Supplied data
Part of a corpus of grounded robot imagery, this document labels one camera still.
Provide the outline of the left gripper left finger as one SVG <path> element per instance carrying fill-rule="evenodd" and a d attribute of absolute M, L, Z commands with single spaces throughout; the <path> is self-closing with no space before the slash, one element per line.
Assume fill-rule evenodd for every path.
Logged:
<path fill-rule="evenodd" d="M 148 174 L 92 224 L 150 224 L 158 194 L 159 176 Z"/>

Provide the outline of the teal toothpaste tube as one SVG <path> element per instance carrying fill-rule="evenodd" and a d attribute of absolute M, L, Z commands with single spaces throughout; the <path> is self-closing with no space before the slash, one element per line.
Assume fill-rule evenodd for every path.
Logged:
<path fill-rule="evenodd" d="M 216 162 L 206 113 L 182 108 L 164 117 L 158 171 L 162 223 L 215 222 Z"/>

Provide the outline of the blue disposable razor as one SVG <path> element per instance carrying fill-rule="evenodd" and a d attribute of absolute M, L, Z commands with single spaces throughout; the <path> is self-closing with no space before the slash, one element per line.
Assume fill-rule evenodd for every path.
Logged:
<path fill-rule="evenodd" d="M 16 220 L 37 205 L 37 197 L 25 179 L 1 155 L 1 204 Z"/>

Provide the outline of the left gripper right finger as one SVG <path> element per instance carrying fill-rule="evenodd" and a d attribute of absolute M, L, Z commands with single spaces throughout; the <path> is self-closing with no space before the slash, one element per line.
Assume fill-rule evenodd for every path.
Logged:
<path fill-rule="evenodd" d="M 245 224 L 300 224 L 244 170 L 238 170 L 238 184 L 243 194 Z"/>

---

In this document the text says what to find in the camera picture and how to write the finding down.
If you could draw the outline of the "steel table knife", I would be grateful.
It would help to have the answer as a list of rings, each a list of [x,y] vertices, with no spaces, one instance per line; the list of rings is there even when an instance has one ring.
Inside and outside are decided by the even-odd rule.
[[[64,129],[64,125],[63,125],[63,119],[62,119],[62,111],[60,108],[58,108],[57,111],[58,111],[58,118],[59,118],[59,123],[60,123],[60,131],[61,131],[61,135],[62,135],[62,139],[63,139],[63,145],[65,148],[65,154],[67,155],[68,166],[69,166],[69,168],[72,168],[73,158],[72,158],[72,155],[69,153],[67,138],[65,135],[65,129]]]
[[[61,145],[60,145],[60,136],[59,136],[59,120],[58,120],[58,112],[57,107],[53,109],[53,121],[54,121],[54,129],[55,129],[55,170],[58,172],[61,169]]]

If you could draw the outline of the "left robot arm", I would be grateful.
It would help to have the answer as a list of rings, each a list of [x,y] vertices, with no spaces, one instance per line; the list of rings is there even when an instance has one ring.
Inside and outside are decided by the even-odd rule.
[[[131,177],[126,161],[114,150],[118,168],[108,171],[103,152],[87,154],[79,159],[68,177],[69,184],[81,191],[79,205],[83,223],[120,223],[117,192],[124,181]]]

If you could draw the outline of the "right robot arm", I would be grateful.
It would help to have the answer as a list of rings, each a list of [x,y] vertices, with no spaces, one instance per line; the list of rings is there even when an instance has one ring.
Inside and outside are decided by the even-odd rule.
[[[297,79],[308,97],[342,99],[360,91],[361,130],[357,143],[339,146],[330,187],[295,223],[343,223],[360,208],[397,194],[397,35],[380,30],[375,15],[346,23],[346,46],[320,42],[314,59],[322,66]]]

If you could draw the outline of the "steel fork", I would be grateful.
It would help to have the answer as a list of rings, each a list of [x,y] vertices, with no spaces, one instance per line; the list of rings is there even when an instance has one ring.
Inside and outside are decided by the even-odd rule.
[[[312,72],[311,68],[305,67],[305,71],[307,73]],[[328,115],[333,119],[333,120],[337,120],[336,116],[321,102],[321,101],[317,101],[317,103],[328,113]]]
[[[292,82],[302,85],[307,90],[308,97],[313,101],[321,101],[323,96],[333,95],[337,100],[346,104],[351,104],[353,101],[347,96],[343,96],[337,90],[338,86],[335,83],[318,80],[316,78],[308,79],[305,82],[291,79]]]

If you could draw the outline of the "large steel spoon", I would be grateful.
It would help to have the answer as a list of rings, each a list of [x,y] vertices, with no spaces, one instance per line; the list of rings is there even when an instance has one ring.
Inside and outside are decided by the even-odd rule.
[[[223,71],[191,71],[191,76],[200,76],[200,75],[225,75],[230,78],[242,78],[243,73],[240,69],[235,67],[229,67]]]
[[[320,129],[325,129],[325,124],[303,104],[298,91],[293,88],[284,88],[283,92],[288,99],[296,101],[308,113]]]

What the exercise asks
Every line in the records that holds the word "steel" should be copied into the answer.

Written answer
If you could draw the outline of the "steel table knife", I would be grateful.
If you could draw the outline of the "steel fork", I would be grateful.
If you could draw the outline of the "large steel spoon", I would be grateful.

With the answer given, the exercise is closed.